Last Friday evening’s program started out strongly with Continuum (2002), part of Wheeldon’s trilogy of works set to music by Gyorgy Ligeti.  Featuring four couples, a thornily intriguing piano score, upside down scissoring legs and spidery hands, the work was structurally and choreographically similar to Wheeldon’s 2001 ballet Polyphonia.  The geometric partnering was set within a meditative atmosphere that felt otherworldly yet grounded.

Morphoses in Wheeldon’s Continuum, photo by Erin Baiano

Paul Lightfoot and Sol León’s Softly as I Leave You, second on the program, was an insincere, angst-filled portrayal of the end of a relationship.  Drew Jacoby and Rubinald Pronk are talented dancers, but this work, which used the unusual pairing of Bach and Arvo Pärt, mainly featured their high extensions and flexible torsos as they struggled in and around a coffin.  They deserved better, and so did the audience.

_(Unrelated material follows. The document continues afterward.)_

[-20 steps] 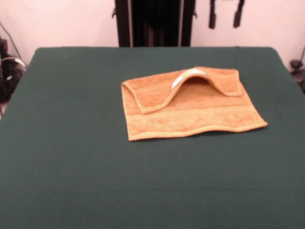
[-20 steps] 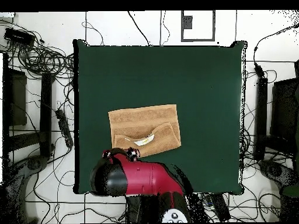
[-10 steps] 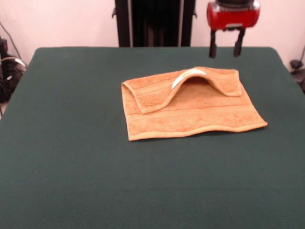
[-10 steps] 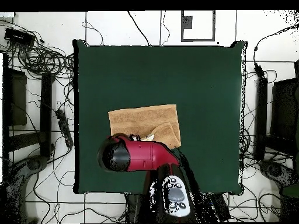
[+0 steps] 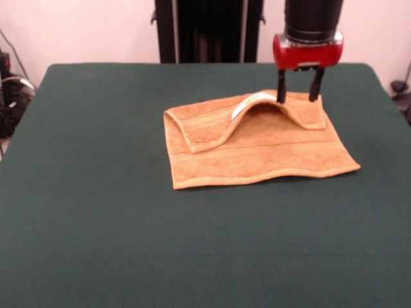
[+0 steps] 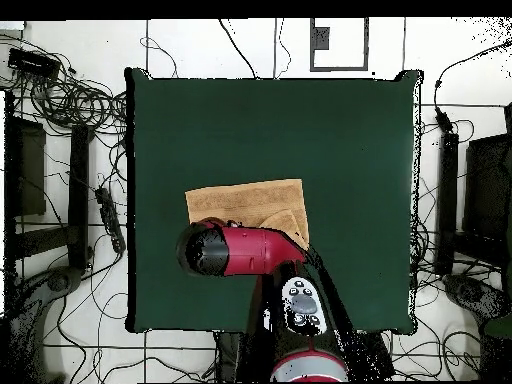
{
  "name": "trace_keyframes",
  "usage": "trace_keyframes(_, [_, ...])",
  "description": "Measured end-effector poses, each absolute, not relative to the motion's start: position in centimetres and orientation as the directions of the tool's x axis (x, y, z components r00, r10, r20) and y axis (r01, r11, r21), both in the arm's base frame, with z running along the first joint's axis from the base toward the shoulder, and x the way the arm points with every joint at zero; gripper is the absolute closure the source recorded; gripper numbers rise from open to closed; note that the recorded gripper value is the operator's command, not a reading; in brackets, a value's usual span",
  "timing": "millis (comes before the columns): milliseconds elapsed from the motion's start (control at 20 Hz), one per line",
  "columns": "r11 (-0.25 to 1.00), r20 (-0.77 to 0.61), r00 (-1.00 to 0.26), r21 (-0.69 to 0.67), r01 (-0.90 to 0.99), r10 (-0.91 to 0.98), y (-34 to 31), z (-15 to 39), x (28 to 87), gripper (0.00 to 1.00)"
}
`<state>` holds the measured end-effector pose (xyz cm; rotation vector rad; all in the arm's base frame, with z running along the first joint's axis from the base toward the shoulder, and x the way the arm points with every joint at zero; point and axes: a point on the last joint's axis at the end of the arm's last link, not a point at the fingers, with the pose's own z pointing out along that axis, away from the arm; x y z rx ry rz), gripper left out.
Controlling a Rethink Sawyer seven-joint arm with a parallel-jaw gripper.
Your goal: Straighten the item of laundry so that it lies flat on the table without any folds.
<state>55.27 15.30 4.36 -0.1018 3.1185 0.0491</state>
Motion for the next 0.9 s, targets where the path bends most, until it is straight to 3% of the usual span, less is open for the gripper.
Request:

Unfortunately, Wheeldon’s newest work, Rhapsody Fantaisie, was a lackluster close to the program.  Set to a lush piano score by Rachmaninoff with a bizarre backdrop of windsocks by Los Carpinteros, six couples in deep red costumes swept through movement that combined ballet vocabulary with folk dance influences and imaginative lifts.  But it was all a blur, rushing by so quickly with nothing and nobody catching the eye, except for the radiant Wendy Whelan in a duet with Andrew Crawford.  Their pas de deux demonstrated how Wheeldon’s movement is most enlightening when it slows down and allows both the audience and dancers to pause and sink their teeth into his choreographic cornucopia.

Wheeldon recently confessed that he’s uncertain about the future of Morphoses, citing fundraising obstacles and the stress of managing a dance company while also choreographing for it.  These are challenges faced by many choreographers who start their own companies, except that Wheeldon was already in the spotlight and gaining plenty of publicity when he founded Morphoses because of his time as a New York City Ballet dancer and resident choreographer.  For Wheeldon to abandon Morphoses after such a short amount of time would be cowardly.  There are countless other struggling companies – many of which have been around for much longer than three years – that have persisted with fewer resources and smaller budgets than that of Morphoses.  The company has been extremely fortunate to have performed at Sadler’s Wells, the Vail International Dance Festival, and City Center over the past three years, and there are plans to tour to several cities internationally in 2010.  Performing worldwide is impressive for such a young company, but perhaps Morphoses should focus on smaller, local projects before calling it quits so that Wheeldon can devote his energies to the choreographic process.